Is that a problem? His 27.9 conversion rate from such distances would say yes.
Attribute Gasol's demise to age and diminutive health all you want, but the absence of a post game is what has truly crippled him thus far.
Clearly, there isn't enough room for both Howard and Gasol to operate in the paint. Not within the uptempo, "one-in, four-out" offense D'Antoni runs. But that doesn't mean there isn't hope for Gasol.
Staggering the pairings minutes is an option, and it's one that the Lakers should continue to explore. Yet, in a rotation that stretches just seven effective players deep, simultaneously having to play the two is inevitable.
The point guard is fresh off an extensive rehabilitation, and whether or not you believe the 39-year-old point guard will be the Lakers' ultimate savior, you must understand this: He is, without a doubt, Gasol's knight in vibrant purple and gold armor.
Nash is a floor-spacing genius. His dribble penetration coupled with his crafty East and West handle bewilders defenses and allows teammates to operate where they feel most comfortable.
Does this mean Gasol will be camping out under the basket?
Absolutely not, but it doesn't mean he will be restricted to the perimeter at all times either.
It wasn't long ago that Gasol was one of the most versatile scorers in the game. He's an obvious interior stud, but he has always had the ability to feast on his jumper. Remember, it was but two years ago that Gasol converted on 46.2 percent of his field-goal attempts between 10 and 23 feet. And that's a testament to how he can thrive from the outside.
He just can't live off it.
As such, the key now is getting Gasol back to that point where he is afforded the luxury of actually being versatile. Again, more than half of his shot attempts are coming outside of nine feet, indicating he hasn't had the opportunity to vary his shot-selection.
Thus, getting him some extra looks at the rim is essential. He and Nash will run the pick-and-pop all night long, but Gasol becomes more effective if he's also an interior threat.
And Nash can find that equilibrium, even with Howard occupying the painted area. Just ask Amar'e Stoudemire.
This isn't the first time Nash has been entrusted with leading two prolific big men to concurrent success. Hell, this isn't the first time he's been saddled with such a burden in D'Antoni's system.
While Gasol was busy having the best season of his Lakers tenure in 2008-09, Nash was attempting to run an uptempo offense for the Phoenix Suns, one that included both Amar'e Stoudemire and Shaquille O'Neal.
It was a quest that was seemingly impossible. How could Amar'e and Shaq operate in coexistent harmony in a "one-in, four-out" blueprint. Like Gasol, Stoudemire had range, but also like Gasol, there were limits to his outside prowess.
But that proved not to matter. Phoenix won just 46 games that season, but their mediocrity was helped along by Stoudemire's 29 games worth of absences more than anything else.

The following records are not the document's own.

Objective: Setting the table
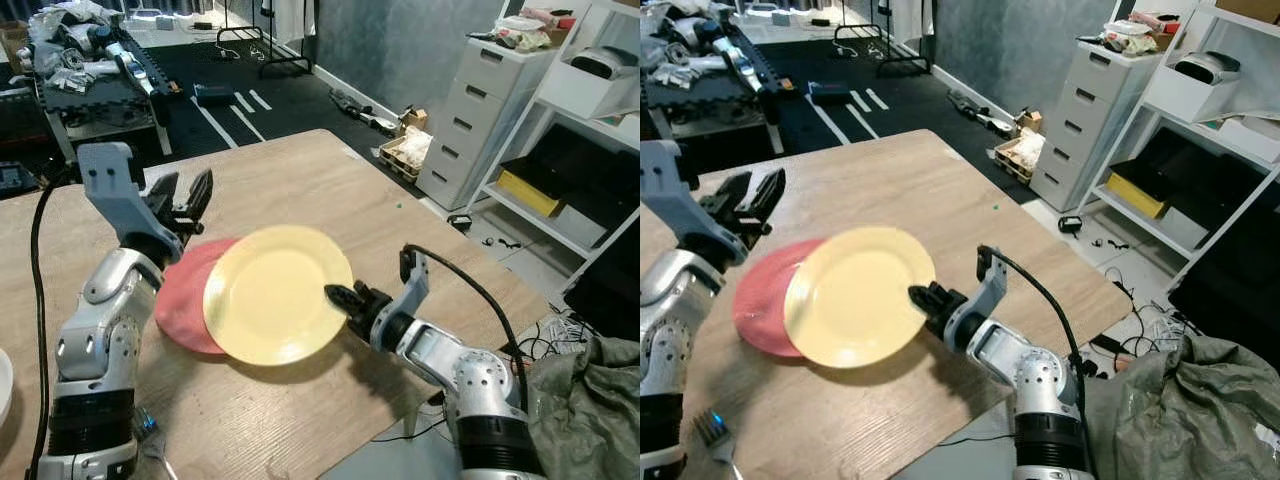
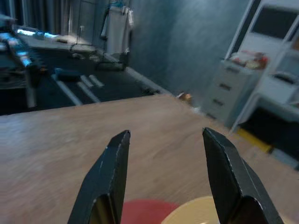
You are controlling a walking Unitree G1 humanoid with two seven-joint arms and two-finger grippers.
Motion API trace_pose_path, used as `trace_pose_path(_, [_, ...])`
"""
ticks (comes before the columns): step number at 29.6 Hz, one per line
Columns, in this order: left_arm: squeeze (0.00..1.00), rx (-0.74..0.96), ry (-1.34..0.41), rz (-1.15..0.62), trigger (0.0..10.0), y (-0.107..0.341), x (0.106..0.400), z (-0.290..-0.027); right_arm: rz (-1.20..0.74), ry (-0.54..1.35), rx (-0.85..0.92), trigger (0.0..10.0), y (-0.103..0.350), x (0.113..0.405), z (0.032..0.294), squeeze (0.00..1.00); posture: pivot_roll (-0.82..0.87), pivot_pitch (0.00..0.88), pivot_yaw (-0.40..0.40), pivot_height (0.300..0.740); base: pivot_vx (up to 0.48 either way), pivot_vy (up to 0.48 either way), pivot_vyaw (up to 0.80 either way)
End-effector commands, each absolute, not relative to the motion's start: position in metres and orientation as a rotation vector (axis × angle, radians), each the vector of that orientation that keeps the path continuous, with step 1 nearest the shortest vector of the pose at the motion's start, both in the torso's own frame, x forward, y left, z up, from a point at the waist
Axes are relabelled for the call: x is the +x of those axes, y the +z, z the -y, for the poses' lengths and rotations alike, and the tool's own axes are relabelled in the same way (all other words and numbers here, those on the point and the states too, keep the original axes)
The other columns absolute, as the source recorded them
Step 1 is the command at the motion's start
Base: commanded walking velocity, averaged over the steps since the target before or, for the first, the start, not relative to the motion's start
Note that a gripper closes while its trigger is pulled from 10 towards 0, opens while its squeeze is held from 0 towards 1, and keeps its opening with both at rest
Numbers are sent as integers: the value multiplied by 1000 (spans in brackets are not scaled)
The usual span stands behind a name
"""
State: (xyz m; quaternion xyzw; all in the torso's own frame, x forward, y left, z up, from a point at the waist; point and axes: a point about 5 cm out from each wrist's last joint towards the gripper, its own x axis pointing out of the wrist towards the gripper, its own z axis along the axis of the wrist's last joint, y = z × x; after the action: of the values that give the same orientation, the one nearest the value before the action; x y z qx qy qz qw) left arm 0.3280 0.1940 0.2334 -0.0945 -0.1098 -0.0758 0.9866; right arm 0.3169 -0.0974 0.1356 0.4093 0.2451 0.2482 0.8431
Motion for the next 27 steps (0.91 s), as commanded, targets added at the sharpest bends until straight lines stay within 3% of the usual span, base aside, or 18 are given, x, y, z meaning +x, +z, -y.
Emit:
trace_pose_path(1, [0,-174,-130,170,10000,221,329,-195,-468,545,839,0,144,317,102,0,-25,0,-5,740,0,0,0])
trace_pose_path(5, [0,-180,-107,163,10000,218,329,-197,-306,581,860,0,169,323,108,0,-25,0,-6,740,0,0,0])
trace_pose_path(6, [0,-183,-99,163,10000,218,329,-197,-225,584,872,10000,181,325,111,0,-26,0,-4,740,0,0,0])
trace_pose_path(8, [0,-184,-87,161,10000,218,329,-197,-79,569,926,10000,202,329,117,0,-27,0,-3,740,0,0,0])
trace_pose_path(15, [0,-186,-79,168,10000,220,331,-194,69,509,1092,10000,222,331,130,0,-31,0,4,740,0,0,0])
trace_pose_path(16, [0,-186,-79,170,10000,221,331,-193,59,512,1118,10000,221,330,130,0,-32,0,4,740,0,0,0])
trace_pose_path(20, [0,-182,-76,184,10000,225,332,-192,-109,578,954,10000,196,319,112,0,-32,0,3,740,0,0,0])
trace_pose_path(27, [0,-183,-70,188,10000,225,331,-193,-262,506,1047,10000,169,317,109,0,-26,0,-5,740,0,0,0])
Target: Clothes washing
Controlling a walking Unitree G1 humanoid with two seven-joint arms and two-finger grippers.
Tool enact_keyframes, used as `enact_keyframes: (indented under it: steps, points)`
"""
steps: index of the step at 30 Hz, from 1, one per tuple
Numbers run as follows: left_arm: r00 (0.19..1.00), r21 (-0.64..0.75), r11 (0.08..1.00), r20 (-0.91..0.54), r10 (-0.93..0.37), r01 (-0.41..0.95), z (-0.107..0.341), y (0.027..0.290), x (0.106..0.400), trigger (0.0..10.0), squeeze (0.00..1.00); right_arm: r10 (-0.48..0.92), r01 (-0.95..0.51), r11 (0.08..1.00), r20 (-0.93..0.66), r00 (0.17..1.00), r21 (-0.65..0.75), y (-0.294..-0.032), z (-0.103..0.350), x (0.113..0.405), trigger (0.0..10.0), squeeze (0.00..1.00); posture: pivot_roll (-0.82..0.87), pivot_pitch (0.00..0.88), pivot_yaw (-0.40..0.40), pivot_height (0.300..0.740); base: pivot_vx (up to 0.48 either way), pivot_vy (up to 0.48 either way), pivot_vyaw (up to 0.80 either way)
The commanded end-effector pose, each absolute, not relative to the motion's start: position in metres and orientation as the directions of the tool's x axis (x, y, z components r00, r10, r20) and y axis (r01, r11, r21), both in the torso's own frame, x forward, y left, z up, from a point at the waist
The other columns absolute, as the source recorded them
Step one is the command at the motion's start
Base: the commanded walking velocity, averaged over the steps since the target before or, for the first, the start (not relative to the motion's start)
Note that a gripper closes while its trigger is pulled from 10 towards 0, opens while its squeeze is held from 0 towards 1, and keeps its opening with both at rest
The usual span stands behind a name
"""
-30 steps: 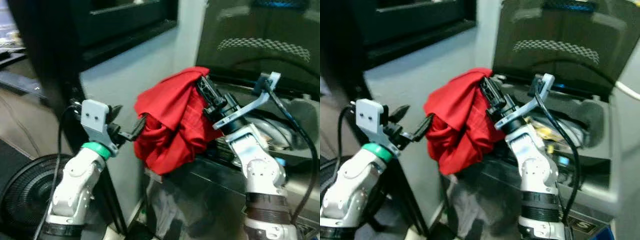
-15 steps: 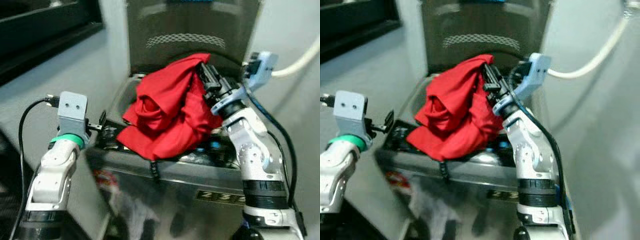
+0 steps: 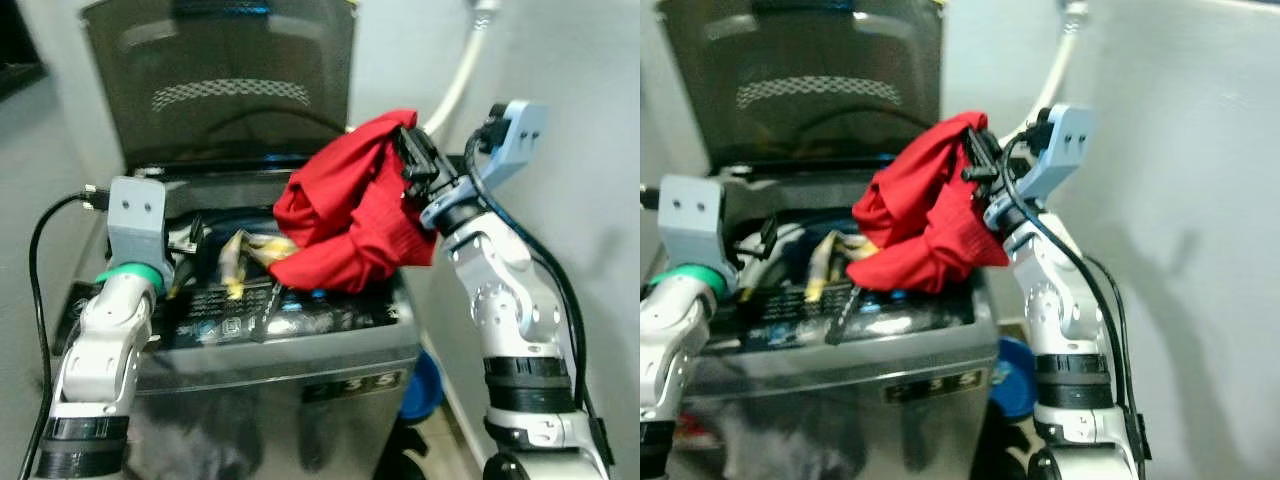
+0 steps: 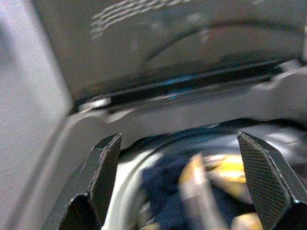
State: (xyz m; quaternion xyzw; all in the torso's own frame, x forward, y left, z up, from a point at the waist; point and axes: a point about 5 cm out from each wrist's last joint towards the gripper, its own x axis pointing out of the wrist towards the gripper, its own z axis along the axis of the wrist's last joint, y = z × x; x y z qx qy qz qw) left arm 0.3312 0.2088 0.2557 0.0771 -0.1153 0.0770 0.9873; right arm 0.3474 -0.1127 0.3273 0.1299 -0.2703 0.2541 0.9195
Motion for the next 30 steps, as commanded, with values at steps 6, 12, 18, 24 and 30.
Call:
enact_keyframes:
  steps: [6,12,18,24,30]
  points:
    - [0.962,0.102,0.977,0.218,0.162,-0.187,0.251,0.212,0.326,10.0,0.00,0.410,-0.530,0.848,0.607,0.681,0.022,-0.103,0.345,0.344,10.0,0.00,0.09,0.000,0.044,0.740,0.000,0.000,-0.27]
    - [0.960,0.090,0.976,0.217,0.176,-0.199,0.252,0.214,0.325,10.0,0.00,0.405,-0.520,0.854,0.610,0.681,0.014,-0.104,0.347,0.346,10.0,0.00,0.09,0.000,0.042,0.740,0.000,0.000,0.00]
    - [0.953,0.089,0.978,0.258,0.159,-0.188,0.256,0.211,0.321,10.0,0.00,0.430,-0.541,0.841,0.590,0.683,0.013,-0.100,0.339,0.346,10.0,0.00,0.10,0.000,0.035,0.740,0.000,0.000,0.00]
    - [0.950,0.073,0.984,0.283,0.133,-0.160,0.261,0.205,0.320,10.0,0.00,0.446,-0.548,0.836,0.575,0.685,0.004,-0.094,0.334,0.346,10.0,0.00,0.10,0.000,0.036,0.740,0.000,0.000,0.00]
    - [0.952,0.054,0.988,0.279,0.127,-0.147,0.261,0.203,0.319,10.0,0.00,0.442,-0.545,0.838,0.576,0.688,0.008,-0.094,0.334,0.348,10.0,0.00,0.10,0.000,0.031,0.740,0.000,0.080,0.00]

What matters here is that Stoudemire and O'Neal combined for 39.2 points per game. What matters here is that 46 of the 53 games Amar'e played were spent starting alongside Shaq.
And what matters even more here is that 61.7 percent of Stoudemire's shot attempts came within nine feet—next to Shaq.
You see, there's a reason Nash wanted to play alongside Gasol, even though that meant coupling him with Howard as well—he knows he can make this work. He has already made this work in Phoenix.
Nash, be it through his penetration or high-to-low pick-and-roll tactics, can get Gasol to where he can be most effective. He can provide him with additional shots within nine feet (where he is shooting 44.7 percent overall) and right at the rim (where he is hitting on 67.3 percent of his attempts). He can ensure that Gasol's averages don't continue to hover around disappointing to God-awful.
He can be the one that injects life and versatility back into Gasol's barren offensive game.
He's the one who will ultimately turn Gasol back into the lethal offensive weapon he used to be. The one who can render him a varying catalyst, not an offensive liability.
The one who can give the Lakers back the bludgeoning scorer they have so sorely missed, and now so desperately need.
*All stats in this article are accurate as of December 23, 2012.